School of Civil and Environmental Engineering, The University of New South Wales, Sydney, NSW 2052, Australia E-mail:
Swiss Federal Institute of Aquatic Science & Technology (EAWAG), Überlandstrasse 133, 8600 Dübendorf, Switzerland.
Water Sci Technol. 2022 Feb;85(4):961-969. doi: 10.2166/wst.2022.046.

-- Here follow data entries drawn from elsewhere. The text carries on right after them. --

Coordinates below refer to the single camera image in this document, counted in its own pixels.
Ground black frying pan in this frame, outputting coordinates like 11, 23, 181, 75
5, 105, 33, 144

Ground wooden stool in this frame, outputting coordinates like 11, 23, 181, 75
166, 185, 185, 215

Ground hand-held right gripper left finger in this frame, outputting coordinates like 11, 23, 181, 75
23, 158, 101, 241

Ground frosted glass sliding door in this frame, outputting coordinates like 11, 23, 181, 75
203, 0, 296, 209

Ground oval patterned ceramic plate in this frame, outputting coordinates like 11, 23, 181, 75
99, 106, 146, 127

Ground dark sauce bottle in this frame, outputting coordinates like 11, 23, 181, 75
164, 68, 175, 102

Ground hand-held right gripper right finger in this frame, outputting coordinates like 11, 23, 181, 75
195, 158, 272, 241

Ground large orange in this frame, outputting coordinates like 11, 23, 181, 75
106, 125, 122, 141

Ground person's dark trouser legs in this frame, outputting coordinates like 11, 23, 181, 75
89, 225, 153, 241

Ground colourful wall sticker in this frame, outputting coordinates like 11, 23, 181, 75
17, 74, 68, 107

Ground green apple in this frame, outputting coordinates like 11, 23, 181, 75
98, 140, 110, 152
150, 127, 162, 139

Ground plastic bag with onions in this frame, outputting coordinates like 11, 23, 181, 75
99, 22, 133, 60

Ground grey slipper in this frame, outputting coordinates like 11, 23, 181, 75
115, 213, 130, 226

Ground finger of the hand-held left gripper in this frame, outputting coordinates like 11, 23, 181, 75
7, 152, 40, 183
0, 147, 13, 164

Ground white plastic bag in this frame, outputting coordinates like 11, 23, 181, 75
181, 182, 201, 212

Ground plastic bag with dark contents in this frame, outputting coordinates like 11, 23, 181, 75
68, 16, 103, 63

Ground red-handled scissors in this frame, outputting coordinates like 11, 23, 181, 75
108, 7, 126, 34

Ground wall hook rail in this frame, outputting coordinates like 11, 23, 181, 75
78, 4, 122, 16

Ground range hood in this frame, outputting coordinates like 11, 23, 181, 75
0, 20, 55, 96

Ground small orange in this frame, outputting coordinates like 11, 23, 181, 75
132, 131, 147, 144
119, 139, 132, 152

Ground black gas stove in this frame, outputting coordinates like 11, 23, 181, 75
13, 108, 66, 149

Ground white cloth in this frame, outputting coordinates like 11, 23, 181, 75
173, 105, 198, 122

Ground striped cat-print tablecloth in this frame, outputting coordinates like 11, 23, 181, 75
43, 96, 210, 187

Planning for future urban development and water infrastructure is uncertain due to changing human activities and climate. To quantify these changes, we need adaptable and fast models that can reliably explore scenarios without requiring extensive data and inputs. While such models have been recently considered for urban development, they are lacking for stormwater pollution assessment. This work proposes a novel Future Urban Stormwater Simulation (FUSS) model, utilizing a previously developed urban planning algorithm (UrbanBEATS) to dynamically assess pollution changes in urban catchments. By using minimal input data and adding stochastic point-source pollution to the build-up/wash-off approach, this study highlights calibration and sensitivity analysis of flow and pollution modules, across the range of common stormwater pollutants. The results highlight excellent fit to measured values in a continuous rainfall simulation for the flow model, with one significant calibration parameter. The pollution model was more variable, with TSS, TP and Pb showing high model efficiency, while TN was predicted well only across event-based assessment. The work further explores the framework for the model application in future pollution assessment, and points to the future work aiming to developing land-use dependent model parameter sets, to achieve flexibility for model application across varied urban catchments.
由于人类活动和气候的变化,未来城市发展和水基础设施的规划具有不确定性。为了量化这些变化,我们需要适应性强、速度快的模型,这些模型能够在不依赖大量数据和输入的情况下可靠地探索各种情景。虽然这些模型最近已经被用于城市发展的研究,但在城市暴雨污染评估方面仍存在空白。本研究提出了一种新颖的未来城市雨水模拟(FUSS)模型,利用先前开发的城市规划算法(UrbanBEATS),动态评估城市流域中的污染变化。该研究通过使用最少的输入数据,并在累积/冲刷方法中添加随机点源污染,突出了流量和污染模块在常见雨水污染物范围内的校准和敏感性分析。研究结果表明,在连续降雨模拟中,流量模型与实测值拟合良好,仅需一个重要的校准参数。污染模型的变异性更大,TSS、TP 和 Pb 的模型效率较高,而 TN 仅在基于事件的评估中预测效果较好。本研究进一步探讨了该模型在未来污染评估中的应用框架,并指出未来的工作旨在开发基于土地利用的模型参数集,以实现模型在不同城市流域中的灵活应用。